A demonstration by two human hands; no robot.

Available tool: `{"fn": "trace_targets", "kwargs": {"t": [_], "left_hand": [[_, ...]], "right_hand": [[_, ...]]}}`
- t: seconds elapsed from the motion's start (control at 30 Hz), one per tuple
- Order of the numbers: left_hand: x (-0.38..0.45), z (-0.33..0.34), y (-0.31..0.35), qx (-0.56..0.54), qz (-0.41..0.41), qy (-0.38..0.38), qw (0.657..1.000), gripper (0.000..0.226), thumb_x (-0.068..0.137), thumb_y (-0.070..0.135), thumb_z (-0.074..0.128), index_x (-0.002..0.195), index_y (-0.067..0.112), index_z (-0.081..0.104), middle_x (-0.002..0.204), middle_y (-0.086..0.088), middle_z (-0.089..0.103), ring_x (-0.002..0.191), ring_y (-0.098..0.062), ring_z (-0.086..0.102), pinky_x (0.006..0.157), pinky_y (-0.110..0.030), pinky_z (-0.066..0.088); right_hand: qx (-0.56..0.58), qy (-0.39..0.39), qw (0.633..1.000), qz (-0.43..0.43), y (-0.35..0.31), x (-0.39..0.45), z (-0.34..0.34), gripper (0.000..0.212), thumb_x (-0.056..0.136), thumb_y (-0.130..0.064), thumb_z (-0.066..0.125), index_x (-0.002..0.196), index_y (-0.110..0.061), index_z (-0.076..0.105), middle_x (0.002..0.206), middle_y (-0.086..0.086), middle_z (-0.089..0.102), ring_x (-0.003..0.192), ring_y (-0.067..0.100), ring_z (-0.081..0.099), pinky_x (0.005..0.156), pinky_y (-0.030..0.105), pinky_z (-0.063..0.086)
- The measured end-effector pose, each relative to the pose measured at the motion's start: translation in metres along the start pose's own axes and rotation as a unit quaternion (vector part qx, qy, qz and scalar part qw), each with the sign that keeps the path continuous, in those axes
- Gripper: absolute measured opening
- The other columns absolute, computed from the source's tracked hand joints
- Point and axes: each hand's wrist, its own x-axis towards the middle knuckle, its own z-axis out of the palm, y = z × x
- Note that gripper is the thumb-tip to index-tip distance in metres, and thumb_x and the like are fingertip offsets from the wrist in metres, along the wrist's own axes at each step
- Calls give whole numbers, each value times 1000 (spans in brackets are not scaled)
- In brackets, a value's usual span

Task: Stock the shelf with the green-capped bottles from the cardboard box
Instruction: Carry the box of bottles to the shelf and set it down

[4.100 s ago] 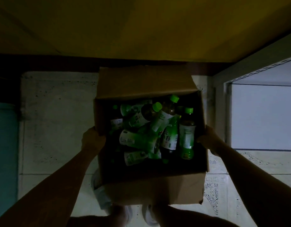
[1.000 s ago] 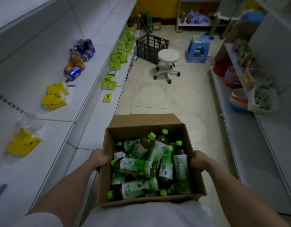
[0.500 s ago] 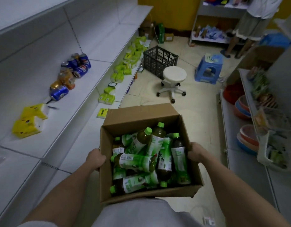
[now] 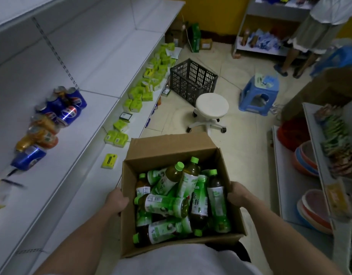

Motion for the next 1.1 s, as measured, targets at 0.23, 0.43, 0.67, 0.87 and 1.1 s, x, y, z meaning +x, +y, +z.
{"fn": "trace_targets", "kwargs": {"t": [0.23, 0.43, 0.67, 0.87, 1.1], "left_hand": [[67, -9, 66, -21, -59, 20, 998, 19, 84, 10, 59, 92, -4, 69, 95, -23, 69, 89, -35, 66, 71, -34, 49], [107, -16, 154, -74, -127, 59, 987, 9, 85, 7, 57, 82, 1, 62, 77, -15, 62, 62, -24, 58, 52, -28, 46], [166, -54, 276, -130, -122, 152, 972, 11, 85, 7, 58, 82, 1, 66, 80, -14, 61, 82, -26, 60, 66, -26, 41], [225, -74, 321, -190, -148, 172, 955, 12, 83, 6, 58, 74, 5, 65, 68, -10, 60, 67, -22, 57, 48, -22, 41], [325, -138, 353, -225, -172, 187, 941, 19, 82, 4, 57, 62, 4, 60, 55, -7, 55, 57, -22, 58, 56, -26, 44]], "right_hand": [[-34, -50, 998, -31, -44, 116, -64, 34, 84, -5, 51, 116, -3, 64, 118, 20, 66, 109, 36, 62, 82, 33, 51], [-116, -88, 984, -103, -100, 231, -147, 33, 86, -3, 48, 116, 0, 62, 118, 22, 65, 110, 37, 61, 86, 36, 50], [-188, -65, 965, -172, -198, 360, -275, 37, 84, -8, 55, 119, 0, 59, 119, 19, 63, 112, 36, 59, 86, 34, 49], [-255, -63, 940, -218, -280, 455, -320, 36, 82, -16, 56, 117, -9, 62, 116, 13, 67, 107, 29, 62, 93, 38, 51], [-220, -97, 942, -235, -377, 539, -333, 34, 85, -4, 55, 118, -5, 61, 117, 17, 65, 112, 32, 61, 94, 41, 53]]}}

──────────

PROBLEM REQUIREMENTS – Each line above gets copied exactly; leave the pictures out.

WRITTEN ANSWER –
A demonstration by two human hands; no robot.

Available tool: `{"fn": "trace_targets", "kwargs": {"t": [_], "left_hand": [[_, ...]], "right_hand": [[_, ...]]}}`
- t: seconds elapsed from the motion's start (control at 30 Hz), one per tuple
- Order of the numbers: left_hand: x (-0.38..0.45), z (-0.33..0.34), y (-0.31..0.35), qx (-0.56..0.54), qz (-0.41..0.41), qy (-0.38..0.38), qw (0.657..1.000), gripper (0.000..0.226), thumb_x (-0.068..0.137), thumb_y (-0.070..0.135), thumb_z (-0.074..0.128), index_x (-0.002..0.195), index_y (-0.067..0.112), index_z (-0.081..0.104), middle_x (-0.002..0.204), middle_y (-0.086..0.088), middle_z (-0.089..0.103), ring_x (-0.002..0.191), ring_y (-0.098..0.062), ring_z (-0.086..0.102), pinky_x (0.006..0.157), pinky_y (-0.110..0.030), pinky_z (-0.066..0.088); right_hand: qx (-0.56..0.58), qy (-0.39..0.39), qw (0.633..1.000), qz (-0.43..0.43), y (-0.35..0.31), x (-0.39..0.45), z (-0.34..0.34), gripper (0.000..0.212), thumb_x (-0.056..0.136), thumb_y (-0.130..0.064), thumb_z (-0.066..0.125), index_x (-0.002..0.196), index_y (-0.110..0.061), index_z (-0.076..0.105), middle_x (0.002..0.206), middle_y (-0.086..0.086), middle_z (-0.089..0.102), ring_x (-0.003..0.192), ring_y (-0.067..0.100), ring_z (-0.081..0.099), pinky_x (0.005..0.156), pinky_y (-0.030..0.105), pinky_z (-0.063..0.086)
- The measured end-effector pose, each relative to the pose measured at the motion's start: translation in metres along the start pose's own axes and rotation as a unit quaternion (vector part qx, qy, qz and scalar part qw), each with the sign that keeps the path continuous, in those axes
- Gripper: absolute measured opening
- The other columns absolute, computed from the source's tracked hand joints
- Point and axes: each hand's wrist, its own x-axis towards the middle knuckle, its own z-axis out of the palm, y = z × x
- Note that gripper is the thumb-tip to index-tip distance in metres, and thumb_x and the like are fingertip offsets from the wrist in metres, along the wrist's own axes at each step
- Calls give whole numbers, each value times 1000 (spans in brackets are not scaled)
- In brackets, a value's usual span

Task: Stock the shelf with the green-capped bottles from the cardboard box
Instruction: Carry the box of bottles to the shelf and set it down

[4.100 s ago] 
[1.000 s ago] 
[0.500 s ago] 
[now] 

Motion for the next 1.1 s, as measured, targets at 0.23, 0.43, 0.67, 0.87 and 1.1 s, x, y, z meaning +x, +y, +z.
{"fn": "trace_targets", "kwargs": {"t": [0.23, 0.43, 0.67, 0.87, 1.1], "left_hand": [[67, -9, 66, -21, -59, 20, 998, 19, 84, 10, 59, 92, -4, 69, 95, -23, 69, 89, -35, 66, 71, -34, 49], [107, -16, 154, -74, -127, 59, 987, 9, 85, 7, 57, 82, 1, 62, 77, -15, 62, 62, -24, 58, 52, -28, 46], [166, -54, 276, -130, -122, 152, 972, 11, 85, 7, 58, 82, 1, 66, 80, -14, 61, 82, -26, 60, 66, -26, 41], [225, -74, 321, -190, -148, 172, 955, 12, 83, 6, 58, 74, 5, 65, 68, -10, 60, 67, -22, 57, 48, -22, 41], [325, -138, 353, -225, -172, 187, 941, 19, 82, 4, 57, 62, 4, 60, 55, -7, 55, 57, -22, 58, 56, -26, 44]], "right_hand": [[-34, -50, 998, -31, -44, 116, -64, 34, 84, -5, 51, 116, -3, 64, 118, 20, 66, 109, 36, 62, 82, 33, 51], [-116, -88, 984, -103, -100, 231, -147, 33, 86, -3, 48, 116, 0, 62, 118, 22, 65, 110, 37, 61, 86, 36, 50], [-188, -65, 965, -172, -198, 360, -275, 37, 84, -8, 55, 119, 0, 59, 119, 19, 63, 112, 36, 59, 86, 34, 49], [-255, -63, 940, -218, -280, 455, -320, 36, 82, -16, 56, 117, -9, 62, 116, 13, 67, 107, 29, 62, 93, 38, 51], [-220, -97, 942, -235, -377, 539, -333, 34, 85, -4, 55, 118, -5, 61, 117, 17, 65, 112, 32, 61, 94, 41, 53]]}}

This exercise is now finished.